Austerity is a political choice.

“Austerity is not just an issue of economics,” says Kim Phillips-Fein, a historian at New York University and author. “It is a way of describing a politics, a sense of what matters, who matters.”

Texas AFT President Capo and other affiliate leaders say they hope elected officials have learned lessons from the Great Recession, when lawmakers chose austerity policies. Those policies led to years of disinvestment in public education and services that decimated funding for schools and other supports. More than a decade later, schools and communities still have not recovered from chronic disinvestment, even as they struggle to cope with the current crisis.

In the space of a few months, the national unemployment rate has hit levels not seen since the Great Depression, and some economists predict the country may be heading into the worst recession in almost 90 years.

“One of the lessons learned from the Great Recession is that you don’t just recover,” says Ed Muir in the AFT Research and Strategic Initiatives Department. “We came into this recession with 20 states still spending less on education and with fewer people working in education” than in 2008 at the height of the recession.

The lasting effects of chronic disinvestment in public education, from kindergarten through higher education, is detailed in “A Decade of Neglect: Public Education Funding in the Aftermath of the Great Recession,” a 2018 AFT report. In March 2018, the AFT launched Fund Our Future, a comprehensive campaign of national, state and local actions to demand full funding for public education.

“We have a lot of great things going on in our schools, but because of years of underfunding at the federal and state levels, we’ve had waves of layoffs over the years that have created across-the-board school staff shortages,” says Samantha Rosado-Ciriello, president of the Yonkers Federation of Teachers in New York. Yonkers, the fourth largest city in the state, has a school district that serves nearly 27,000 students, Rosado-Ciriello says.

She points out that there is one school psychologist for every 820 students, one social worker for every 1,881 students, one school counselor for every 850 students, and one English language learner teacher for every 332 students.

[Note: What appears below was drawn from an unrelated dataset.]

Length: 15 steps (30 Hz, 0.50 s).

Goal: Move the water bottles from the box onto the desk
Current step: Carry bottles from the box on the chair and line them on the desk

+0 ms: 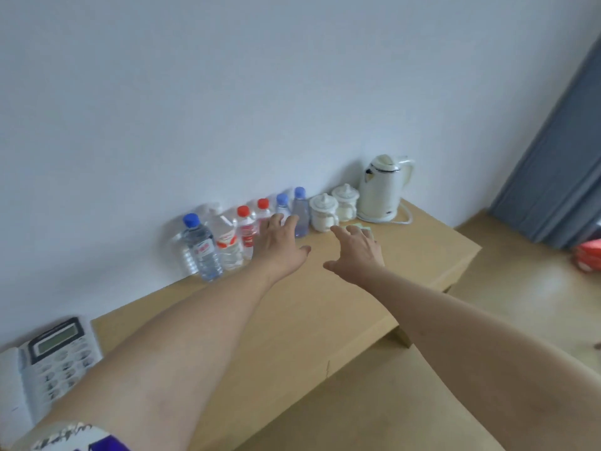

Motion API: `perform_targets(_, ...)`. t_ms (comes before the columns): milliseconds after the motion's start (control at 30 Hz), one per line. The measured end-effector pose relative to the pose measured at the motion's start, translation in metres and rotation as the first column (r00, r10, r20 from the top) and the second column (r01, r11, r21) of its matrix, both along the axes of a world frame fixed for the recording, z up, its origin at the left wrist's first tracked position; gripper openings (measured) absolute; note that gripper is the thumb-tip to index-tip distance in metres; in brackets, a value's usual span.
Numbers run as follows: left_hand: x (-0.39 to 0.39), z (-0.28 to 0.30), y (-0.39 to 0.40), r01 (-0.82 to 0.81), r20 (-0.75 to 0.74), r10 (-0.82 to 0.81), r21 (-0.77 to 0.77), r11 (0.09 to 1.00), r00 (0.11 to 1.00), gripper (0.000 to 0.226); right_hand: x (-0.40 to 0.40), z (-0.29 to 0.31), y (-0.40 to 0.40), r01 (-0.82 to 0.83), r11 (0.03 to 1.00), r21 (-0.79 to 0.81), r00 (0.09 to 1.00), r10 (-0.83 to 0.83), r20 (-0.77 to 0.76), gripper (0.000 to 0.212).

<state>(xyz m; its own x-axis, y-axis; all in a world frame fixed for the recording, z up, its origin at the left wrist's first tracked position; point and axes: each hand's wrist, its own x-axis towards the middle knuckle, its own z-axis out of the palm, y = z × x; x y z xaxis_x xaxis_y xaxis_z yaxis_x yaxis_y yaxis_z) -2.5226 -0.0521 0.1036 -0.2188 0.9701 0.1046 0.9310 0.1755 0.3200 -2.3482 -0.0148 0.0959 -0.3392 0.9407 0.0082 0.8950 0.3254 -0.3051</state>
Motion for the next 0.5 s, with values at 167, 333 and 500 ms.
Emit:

Several schools don’t have librarians, a library or a school nurse, which Rosado-Ciriello says seems even more problematic in the times of COVID-19.

“We’re already working with a skeleton crew, and now we’re facing another 200 layoffs of school employees,” if the district doesn’t receive sufficient federal funding, Rosado-Ciriello warns. “That means, when schools finally do reopen, there will be even less support for students at a time when they will need help the most.”

According to job-loss reports for April, 468,000 public education jobs have been cut, which means more jobs were lost in one month than during the Great Recession. The job loss for hospitals is at 130,000. Because hospitals have stopped performing elective procedures, they have been furloughing and laying off workers, rather than redeploying them to treat COVID-19 patients. And overall, there were 980,000 public sector jobs lost. The Department of Labor reports 20.5 million people lost their jobs abruptly. (Source: www.bls.gov/news.release/empsit.nro.htm)

“The bottom line is now is not the time to make cuts,” Rosado-Ciriello says. “Children are our future, and we can’t afford to rob them of an education and their future because of politics.”

Rosado-Ciriello continues, “Now is the time when we have to rebuild our economy and rebuild opportunities for people to lift each other up.”